Health care reform requires non-grandfathered group health plans to implement external review processes for benefit claim determinations. As promised in the July 2010 claims regulations, new guidance has been released regarding the nuts and bolts of the external review process. The rules go into effect for plan years beginning on or after September 23, 2010 (January 1, 2011 for calendar-year plans) and do not apply to grandfathered plans.

The agencies provided plans with some transitional relief as they implement external review processes. If a plan complies with either of two methods set forth in Technical Release 2010-01, the Department of Labor and IRS will not take enforcement action against the plan. The two methods are as follows: plans may either comply with an applicable state process, if available, or comply with the federal external review process described in the recent guidance. State external review processes generally are not available for self-insured plans. As such, the federal external review rules will apply to most self-insured group health plans, unless a particular state opens up its processes to include self-insured plans.

The federal external review process as laid out in the recent guidance contains the following requirements:

  1. Request of External Review: Plans must give claimants four months to file a request for external review after receiving a notice of an adverse benefit determination.
  2. Preliminary Review: Plans must complete a preliminary review of an external review request within five days after receipt, and respond to the request within one day thereafter.
  3. Referral to Independent Review Organization (IRO). Plans must assign an accredited IRO to conduct the external review. Plans must contract with at least three IROs and rotate claims among them. The IRO must review claims de novo and provide notice of the final external review decision to the claimant and plan within 45 days.
  4. Reversal of Plan's Decision. If the final external review decision reverses an adverse benefit determination, plans must immediately provide coverage or payment for the claim, regardless of any potential lawsuit.

Plans must also expedite external review if the regular timeframes would seriously jeopardize the life or health of the claimant.

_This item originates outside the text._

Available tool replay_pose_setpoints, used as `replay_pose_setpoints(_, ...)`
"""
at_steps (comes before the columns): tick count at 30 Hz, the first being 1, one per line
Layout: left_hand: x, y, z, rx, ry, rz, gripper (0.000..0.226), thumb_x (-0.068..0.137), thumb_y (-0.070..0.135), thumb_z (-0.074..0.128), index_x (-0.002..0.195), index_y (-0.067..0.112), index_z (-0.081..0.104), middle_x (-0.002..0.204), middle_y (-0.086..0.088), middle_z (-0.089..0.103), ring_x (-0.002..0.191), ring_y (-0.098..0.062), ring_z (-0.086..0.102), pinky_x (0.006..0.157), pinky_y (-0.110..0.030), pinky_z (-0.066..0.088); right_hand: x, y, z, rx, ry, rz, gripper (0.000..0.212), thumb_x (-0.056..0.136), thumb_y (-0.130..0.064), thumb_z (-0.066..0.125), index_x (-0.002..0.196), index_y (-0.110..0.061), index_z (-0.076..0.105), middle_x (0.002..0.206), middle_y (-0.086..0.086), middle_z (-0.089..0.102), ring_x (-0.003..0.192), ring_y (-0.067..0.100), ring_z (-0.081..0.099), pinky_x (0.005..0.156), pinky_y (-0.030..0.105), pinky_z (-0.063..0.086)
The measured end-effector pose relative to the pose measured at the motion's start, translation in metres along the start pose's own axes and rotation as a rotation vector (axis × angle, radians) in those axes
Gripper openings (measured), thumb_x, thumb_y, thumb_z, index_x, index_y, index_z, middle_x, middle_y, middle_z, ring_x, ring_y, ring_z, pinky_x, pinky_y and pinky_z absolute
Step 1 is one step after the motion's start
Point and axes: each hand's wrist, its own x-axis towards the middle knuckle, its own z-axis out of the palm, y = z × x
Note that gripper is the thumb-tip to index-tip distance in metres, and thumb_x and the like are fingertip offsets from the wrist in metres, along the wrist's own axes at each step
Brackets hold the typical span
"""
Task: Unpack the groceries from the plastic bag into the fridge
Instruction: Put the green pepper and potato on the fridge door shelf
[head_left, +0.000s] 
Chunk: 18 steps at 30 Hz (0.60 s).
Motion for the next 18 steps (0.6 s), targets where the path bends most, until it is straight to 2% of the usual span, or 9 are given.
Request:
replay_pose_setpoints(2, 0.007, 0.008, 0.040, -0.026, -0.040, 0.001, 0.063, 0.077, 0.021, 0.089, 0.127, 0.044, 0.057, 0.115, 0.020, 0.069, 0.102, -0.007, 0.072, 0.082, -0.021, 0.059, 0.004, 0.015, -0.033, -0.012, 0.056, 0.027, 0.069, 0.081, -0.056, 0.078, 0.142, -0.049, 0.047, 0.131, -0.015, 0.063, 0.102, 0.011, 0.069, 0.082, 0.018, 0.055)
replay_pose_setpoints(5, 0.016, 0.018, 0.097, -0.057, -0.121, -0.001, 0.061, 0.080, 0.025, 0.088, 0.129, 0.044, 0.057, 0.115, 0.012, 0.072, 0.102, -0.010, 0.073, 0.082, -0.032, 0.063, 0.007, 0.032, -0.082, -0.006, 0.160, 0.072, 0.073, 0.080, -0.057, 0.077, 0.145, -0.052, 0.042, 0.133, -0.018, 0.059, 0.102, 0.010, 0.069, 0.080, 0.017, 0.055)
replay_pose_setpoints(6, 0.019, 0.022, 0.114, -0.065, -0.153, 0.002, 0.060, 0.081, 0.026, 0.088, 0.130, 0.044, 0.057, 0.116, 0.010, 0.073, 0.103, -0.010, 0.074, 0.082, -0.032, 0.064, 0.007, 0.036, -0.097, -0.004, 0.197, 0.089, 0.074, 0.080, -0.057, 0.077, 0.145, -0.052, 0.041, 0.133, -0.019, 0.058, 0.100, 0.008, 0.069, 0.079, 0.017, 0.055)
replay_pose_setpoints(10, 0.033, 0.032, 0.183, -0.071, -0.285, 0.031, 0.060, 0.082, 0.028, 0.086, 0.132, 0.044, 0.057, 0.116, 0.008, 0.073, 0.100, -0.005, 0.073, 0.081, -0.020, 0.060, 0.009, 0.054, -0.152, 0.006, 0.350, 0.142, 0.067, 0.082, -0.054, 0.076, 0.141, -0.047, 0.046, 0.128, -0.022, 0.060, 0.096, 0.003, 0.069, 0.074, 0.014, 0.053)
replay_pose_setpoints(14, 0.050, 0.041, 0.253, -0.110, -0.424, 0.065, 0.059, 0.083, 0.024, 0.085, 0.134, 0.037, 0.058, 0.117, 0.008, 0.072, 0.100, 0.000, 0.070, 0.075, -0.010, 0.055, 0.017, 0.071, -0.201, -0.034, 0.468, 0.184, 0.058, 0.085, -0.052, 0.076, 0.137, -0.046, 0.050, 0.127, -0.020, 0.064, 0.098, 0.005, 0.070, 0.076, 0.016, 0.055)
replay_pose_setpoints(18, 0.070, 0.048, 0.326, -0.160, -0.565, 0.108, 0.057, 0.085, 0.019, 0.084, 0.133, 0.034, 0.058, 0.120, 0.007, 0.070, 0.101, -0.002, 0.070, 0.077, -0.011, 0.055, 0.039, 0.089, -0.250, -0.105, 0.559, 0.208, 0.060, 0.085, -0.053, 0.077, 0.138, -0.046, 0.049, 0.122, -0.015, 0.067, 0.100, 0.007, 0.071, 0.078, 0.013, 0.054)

Independent Review Organizations

The external review must be conducted by an IRO that is accredited by URAC or a similar nationally-recognized accrediting organization. As of September 21, 2010, the online URAC Directory of Accredited Organizations lists 43 IROs as accredited or in the process of accreditation. The DOL clarified that a plan can contract with an IRO in another state.

Plans must enter into contracts with at least three IROs and rotate claims among them. Although plans could delegate this responsibility to its third-party administrators, business associate agreements between the plans and third-party administrators would not likely cover review by an IRO. As such, plans will likely want to contract directly with IROs.

External review is de novo, without deference to the plan's prior decision, and claimants will have the opportunity to provide additional evidence to the IRO. This is a substantial change from existing rules, where so long as a plan's claims process is followed, no new evidence is allowed in court and the court gives deference to a plan's decision unless arbitrary and capricious. This change may cause plans to reexamine the structure of their existing claims processes. Given de novo external review, there may be little reason for a plan to maintain the right to review a third-party administrator's decision on appeal.

Disclosure of External Review Process

At the same time as the guidance was published, three model notices describing a participant's right to appeal and external review were also published. Specifically, the notices address adverse benefit determinations, final internal adverse benefit determinations, and final external review decisions. Plans are not required to use these model notices and may instead draft their own language to satisfy the regulation's disclosure requirements. Although model language for summary plan descriptions is expected in the future, plans may want to review and revise the description of the claims process prior to the effective date of the new rules.

Potential Penalties for Non-Compliance

There is currently no expiration date for the safe harbor described in Technical Release 2010-01. In an FAQ released on September 20, 2010, the DOL stated that compliance with the external review processes will be determined on a case-by-case basis looking at all facts and circumstances. As such, failing to satisfy all of the standards in the Technical Release may not necessarily cause a plan to violate the new external review requirements. However, the plan must be able to prove that its external review process is independent and without bias—and complying with the procedures in the Technical Release is likely the most reliable option at this point.

Compliance with the new external review processes is also important given the potential excise tax penalties. Plans that violate the external review processes are subject to Code section 4980D excise tax penalties of up to $100 per day per affected individual. Although there are limits on the excise tax in the case of unintentional failures and for small employers, plans should now begin seriously considering how they will implement external review processes.